Prompt
Starting at the line below holding "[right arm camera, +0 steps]" and stopping at the line holding "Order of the", print every line exactly, both ends included, and leave the rest out.

◇ ◇ ◇ ◇ ◇

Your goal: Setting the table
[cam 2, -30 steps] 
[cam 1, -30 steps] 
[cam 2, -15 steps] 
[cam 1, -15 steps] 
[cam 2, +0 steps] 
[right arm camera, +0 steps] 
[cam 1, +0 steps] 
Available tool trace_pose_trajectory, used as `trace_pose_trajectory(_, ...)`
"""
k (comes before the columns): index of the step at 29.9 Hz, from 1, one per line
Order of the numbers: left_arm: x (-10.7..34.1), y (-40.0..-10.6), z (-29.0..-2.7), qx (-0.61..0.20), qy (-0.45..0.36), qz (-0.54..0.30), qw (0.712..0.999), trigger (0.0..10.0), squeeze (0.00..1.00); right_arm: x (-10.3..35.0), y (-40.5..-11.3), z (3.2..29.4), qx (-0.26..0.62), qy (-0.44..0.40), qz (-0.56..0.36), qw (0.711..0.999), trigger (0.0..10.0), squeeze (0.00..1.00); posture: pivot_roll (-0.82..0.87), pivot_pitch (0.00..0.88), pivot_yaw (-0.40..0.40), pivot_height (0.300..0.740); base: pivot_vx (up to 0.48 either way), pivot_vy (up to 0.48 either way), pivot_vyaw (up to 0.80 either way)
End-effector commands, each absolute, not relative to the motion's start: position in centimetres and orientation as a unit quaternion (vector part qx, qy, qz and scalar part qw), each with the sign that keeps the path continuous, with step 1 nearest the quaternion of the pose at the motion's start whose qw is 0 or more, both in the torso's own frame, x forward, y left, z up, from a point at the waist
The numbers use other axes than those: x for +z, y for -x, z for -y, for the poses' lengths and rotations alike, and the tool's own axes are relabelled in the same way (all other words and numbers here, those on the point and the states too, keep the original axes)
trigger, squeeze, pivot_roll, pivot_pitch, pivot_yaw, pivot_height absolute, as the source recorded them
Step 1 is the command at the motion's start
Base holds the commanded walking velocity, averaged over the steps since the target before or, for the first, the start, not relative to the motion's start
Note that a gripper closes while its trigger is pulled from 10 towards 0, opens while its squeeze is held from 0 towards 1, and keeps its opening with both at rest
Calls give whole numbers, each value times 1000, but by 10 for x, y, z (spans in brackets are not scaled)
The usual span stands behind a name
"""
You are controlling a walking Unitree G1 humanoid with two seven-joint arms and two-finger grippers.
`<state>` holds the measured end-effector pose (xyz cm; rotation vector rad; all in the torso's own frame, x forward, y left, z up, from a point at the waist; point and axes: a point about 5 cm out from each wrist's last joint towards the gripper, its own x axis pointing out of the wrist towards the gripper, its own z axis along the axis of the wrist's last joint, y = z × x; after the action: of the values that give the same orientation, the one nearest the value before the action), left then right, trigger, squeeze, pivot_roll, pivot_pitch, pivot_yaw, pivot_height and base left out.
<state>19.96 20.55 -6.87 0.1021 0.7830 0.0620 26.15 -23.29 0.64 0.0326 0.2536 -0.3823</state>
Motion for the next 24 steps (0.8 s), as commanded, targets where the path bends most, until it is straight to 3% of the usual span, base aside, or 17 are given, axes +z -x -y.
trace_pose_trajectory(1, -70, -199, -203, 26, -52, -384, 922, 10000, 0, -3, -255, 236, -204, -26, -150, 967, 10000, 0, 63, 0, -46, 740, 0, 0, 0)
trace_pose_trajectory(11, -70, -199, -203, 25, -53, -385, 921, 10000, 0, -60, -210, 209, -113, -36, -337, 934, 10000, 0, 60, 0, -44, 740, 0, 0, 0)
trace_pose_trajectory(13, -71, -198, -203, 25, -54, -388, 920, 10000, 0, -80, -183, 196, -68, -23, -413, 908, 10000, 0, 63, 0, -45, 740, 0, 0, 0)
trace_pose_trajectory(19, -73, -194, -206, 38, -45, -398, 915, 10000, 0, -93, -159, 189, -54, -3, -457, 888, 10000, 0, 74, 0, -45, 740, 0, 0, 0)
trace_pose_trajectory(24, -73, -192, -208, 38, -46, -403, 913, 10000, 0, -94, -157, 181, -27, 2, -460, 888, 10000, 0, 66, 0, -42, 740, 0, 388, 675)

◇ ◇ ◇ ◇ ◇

Solution for this task
[right arm camera, +0 steps] 
[cam 1, +0 steps] 
Available tool trace_pose_trajectory, used as `trace_pose_trajectory(_, ...)`
"""
k (comes before the columns): index of the step at 29.9 Hz, from 1, one per line
Order of the numbers: left_arm: x (-10.7..34.1), y (-40.0..-10.6), z (-29.0..-2.7), qx (-0.61..0.20), qy (-0.45..0.36), qz (-0.54..0.30), qw (0.712..0.999), trigger (0.0..10.0), squeeze (0.00..1.00); right_arm: x (-10.3..35.0), y (-40.5..-11.3), z (3.2..29.4), qx (-0.26..0.62), qy (-0.44..0.40), qz (-0.56..0.36), qw (0.711..0.999), trigger (0.0..10.0), squeeze (0.00..1.00); posture: pivot_roll (-0.82..0.87), pivot_pitch (0.00..0.88), pivot_yaw (-0.40..0.40), pivot_height (0.300..0.740); base: pivot_vx (up to 0.48 either way), pivot_vy (up to 0.48 either way), pivot_vyaw (up to 0.80 either way)

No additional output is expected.